2. Use money (and force, if necessary) to get subjects.
3. Show a series of pictures of both animals and vehicles, while BOLD fMRI measures the change in the proportion of oxygenated haemoglobin in the blood flow in the brain, a proxy for brain activity.
4. Check data quality and preprocess data.
5. Model subject-level data with general linear models (GLMs), which will estimate how much (expressed as βs) the increase/decrease in brain activity is due to each event (e.g., image presentation, button press, subjects’ screaming for experiment termination).

Because of the data aquisition style of fMRI, brains are parcelated into voxels–the smallest unit of (meaningful) data, commonly 3mm x 3mm x 3mm in size. Assuming all went well, we get people’s brain activity pattern for their viewing of each picture. The data structure for each subject can be thought of a giant matrix with

100,000 (voxels) x 2 (categories) x 60 (items) entries of β estimates.

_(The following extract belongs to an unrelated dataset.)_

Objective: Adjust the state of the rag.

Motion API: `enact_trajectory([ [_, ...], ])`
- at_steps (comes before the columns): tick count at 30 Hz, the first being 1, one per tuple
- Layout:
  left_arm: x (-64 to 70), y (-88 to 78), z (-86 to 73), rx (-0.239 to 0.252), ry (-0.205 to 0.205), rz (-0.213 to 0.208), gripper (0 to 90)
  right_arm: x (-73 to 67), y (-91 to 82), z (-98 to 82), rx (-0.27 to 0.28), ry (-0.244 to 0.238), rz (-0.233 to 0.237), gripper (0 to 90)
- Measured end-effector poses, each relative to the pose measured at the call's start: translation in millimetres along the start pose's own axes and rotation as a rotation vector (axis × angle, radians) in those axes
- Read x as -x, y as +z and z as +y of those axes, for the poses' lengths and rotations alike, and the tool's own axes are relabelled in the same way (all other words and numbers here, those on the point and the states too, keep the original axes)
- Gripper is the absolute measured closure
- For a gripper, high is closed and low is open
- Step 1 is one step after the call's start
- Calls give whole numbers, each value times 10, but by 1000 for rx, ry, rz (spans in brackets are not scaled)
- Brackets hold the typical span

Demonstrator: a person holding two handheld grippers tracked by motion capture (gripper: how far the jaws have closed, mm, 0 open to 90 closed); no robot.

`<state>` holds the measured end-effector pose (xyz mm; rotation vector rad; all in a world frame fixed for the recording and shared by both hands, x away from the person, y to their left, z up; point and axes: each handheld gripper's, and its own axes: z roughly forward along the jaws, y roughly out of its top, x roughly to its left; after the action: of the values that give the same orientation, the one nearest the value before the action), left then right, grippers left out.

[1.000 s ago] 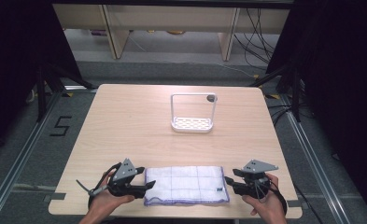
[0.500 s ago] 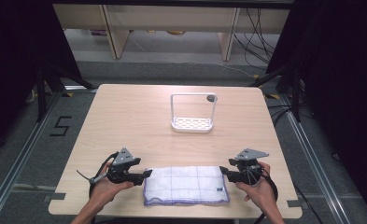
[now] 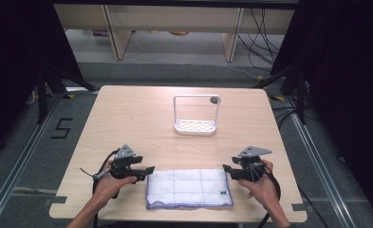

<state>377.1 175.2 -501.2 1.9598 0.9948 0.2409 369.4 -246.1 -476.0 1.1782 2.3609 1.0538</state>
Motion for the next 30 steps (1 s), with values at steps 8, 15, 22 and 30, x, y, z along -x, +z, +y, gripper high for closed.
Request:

With some vague knowledge of brain anatomy, we remember several different interesting regions in the brain such as the hippocampus, the amygdala, and the ventricles, and we decide to look at these regions-of-interest (ROIs).

Assuming that each ROI is homogeneous (i.e., engagement is uniform throughout), we can take the average of βs across all voxels within each ROI, and get an ROI-level matrix with

2 (categories) x 60 (items) entries of averaged β estimates.


Now we can perform a two-sample t-test to compare which category–animals or vehicles–elicited greater brain activation in our favorite ROI, the ventricles, and start writing our Nobel Prize acceptance speech.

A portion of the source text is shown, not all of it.